Problem description »
Filter these entries, keeping only lines that hold the word "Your".

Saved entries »

◇ ◇ ◇ ◇ ◇ ◇ ◇

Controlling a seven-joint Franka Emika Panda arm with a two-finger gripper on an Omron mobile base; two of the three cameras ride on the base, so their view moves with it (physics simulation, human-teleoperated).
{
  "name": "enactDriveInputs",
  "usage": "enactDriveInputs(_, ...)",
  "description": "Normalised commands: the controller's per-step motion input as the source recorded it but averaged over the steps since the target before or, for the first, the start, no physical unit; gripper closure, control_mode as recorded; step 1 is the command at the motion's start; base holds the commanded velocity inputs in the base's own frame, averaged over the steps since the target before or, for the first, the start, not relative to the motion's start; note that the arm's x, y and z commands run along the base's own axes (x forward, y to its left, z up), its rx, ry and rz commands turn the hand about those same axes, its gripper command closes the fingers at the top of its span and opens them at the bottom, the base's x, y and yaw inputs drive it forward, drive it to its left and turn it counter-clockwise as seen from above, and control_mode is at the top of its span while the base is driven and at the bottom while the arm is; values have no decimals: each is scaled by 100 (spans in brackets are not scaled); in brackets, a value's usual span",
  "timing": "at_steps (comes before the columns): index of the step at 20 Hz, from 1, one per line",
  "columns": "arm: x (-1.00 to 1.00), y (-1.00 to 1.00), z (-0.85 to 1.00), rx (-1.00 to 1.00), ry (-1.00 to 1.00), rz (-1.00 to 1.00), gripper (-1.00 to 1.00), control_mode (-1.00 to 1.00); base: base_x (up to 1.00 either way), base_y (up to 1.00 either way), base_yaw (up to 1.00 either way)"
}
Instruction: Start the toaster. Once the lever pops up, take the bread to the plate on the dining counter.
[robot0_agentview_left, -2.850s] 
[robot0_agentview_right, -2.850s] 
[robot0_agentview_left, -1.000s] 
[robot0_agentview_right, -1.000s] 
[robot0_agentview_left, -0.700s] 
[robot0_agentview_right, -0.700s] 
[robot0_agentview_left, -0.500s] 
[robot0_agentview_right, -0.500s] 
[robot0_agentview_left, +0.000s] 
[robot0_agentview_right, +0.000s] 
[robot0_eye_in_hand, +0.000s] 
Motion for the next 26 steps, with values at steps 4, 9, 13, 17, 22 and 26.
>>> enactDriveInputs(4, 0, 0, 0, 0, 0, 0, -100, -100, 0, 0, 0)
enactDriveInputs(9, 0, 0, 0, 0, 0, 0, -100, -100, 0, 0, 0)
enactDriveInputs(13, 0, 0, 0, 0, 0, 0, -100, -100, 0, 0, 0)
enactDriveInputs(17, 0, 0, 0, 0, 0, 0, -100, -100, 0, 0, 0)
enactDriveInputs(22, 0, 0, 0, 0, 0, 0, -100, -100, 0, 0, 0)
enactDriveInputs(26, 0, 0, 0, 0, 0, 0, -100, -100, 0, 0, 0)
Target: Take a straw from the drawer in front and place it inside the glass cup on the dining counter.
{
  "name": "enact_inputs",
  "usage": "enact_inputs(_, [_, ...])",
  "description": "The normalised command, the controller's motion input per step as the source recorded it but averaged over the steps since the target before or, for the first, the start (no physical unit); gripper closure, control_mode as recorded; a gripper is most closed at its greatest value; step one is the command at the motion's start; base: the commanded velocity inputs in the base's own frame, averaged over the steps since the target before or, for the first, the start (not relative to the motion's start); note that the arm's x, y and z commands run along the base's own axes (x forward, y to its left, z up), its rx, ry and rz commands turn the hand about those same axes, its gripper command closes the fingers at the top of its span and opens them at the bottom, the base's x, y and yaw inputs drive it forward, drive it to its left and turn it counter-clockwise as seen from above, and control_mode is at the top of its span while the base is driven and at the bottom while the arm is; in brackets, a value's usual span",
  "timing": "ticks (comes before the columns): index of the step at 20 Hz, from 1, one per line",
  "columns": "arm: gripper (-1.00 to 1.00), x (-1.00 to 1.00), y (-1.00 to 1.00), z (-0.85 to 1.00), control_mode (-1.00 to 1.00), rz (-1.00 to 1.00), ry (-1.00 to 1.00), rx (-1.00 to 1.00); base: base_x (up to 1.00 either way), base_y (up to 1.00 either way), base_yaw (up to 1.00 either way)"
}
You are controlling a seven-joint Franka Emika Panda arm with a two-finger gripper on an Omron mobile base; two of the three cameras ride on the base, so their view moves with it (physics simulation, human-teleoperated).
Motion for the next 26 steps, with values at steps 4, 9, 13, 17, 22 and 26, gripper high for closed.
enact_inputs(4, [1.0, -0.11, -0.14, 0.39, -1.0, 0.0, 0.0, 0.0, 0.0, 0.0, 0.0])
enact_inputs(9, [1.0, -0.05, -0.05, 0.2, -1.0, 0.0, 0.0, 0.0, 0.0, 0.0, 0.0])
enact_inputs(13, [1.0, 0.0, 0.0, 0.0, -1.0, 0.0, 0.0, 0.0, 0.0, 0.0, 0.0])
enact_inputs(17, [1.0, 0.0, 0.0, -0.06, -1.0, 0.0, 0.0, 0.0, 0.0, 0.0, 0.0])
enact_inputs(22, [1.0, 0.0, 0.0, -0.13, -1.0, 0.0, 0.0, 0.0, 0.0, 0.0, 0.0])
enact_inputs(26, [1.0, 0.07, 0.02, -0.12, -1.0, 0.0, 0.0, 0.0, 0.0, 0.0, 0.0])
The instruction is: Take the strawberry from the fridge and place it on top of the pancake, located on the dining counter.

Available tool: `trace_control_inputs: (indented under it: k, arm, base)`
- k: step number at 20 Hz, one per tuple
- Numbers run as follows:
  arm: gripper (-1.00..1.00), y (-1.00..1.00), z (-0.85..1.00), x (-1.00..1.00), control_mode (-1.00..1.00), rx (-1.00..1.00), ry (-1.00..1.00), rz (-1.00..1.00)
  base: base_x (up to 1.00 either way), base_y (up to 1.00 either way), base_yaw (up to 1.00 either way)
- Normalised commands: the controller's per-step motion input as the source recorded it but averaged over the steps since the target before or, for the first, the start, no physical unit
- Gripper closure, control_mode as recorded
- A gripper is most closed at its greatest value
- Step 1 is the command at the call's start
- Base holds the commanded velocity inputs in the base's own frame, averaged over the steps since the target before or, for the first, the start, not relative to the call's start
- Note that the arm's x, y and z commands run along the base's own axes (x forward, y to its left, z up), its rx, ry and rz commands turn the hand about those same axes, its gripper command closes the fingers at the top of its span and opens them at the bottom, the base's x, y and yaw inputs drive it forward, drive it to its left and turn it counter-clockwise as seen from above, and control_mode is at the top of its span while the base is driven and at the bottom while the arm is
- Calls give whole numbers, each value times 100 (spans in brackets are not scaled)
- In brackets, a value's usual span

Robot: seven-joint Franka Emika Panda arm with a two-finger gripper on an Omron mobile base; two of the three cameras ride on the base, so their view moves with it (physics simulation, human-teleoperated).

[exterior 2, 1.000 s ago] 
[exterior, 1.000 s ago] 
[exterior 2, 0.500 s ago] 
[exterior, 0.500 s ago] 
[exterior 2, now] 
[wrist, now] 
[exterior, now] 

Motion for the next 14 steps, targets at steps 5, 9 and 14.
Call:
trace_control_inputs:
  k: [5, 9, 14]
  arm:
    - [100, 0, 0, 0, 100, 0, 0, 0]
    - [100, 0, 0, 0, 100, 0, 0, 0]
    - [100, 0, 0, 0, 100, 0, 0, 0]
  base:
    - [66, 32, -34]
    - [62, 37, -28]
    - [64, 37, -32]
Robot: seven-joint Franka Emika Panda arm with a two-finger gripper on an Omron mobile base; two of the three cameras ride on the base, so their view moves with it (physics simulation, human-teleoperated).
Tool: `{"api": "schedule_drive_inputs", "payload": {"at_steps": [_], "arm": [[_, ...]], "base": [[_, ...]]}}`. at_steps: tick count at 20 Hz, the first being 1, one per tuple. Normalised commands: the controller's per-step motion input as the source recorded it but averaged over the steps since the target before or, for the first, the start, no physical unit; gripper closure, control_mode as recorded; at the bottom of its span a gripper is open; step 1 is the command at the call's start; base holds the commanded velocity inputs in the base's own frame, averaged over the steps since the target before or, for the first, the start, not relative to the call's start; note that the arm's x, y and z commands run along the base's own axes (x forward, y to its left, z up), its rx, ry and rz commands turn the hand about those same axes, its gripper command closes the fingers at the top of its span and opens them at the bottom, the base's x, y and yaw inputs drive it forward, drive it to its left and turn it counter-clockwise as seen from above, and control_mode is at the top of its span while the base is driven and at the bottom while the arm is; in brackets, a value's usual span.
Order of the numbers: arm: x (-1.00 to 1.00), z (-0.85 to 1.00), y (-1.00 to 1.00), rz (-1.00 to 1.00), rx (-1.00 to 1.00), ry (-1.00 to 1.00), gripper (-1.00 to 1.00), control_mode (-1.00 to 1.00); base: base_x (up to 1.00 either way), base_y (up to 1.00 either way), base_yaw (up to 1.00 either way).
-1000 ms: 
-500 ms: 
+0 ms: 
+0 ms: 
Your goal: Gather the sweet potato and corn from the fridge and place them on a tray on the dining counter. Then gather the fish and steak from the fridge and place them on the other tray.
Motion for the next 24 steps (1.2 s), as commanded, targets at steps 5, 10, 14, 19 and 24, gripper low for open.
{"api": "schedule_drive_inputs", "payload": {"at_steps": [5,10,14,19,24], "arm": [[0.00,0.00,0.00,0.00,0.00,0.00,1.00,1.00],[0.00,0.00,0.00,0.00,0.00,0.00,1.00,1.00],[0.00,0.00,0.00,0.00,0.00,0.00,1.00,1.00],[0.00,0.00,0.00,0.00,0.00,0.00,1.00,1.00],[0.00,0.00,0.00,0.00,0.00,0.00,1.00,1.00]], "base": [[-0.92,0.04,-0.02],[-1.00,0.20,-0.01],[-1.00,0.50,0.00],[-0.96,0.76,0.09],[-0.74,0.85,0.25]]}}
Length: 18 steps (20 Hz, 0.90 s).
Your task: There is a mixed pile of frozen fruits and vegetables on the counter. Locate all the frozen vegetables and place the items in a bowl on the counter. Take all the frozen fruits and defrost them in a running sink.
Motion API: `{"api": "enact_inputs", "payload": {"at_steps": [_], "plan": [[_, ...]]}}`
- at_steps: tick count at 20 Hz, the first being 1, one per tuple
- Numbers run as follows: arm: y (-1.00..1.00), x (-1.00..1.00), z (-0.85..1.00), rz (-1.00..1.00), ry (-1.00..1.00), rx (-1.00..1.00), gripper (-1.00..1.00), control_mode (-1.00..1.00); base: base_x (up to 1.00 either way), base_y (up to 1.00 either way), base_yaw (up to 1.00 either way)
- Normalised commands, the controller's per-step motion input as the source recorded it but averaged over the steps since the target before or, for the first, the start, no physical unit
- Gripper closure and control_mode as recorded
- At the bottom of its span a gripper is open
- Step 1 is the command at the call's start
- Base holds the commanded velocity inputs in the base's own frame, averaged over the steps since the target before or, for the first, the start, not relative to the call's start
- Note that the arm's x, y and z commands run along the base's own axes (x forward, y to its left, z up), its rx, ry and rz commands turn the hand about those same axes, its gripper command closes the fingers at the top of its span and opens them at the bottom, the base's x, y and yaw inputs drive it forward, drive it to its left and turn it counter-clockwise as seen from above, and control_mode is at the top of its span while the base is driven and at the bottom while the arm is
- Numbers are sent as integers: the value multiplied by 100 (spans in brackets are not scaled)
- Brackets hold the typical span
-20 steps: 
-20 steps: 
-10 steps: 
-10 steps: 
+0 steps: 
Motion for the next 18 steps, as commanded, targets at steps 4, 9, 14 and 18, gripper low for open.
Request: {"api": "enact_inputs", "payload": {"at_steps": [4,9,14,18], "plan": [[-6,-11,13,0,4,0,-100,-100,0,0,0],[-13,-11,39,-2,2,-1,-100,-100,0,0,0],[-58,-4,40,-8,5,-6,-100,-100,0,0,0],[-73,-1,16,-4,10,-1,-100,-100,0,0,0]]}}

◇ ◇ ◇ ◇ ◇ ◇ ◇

Task solution »
Your goal: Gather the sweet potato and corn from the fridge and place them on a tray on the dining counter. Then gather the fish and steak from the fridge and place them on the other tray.
Your task: There is a mixed pile of frozen fruits and vegetables on the counter. Locate all the frozen vegetables and place the items in a bowl on the counter. Take all the frozen fruits and defrost them in a running sink.

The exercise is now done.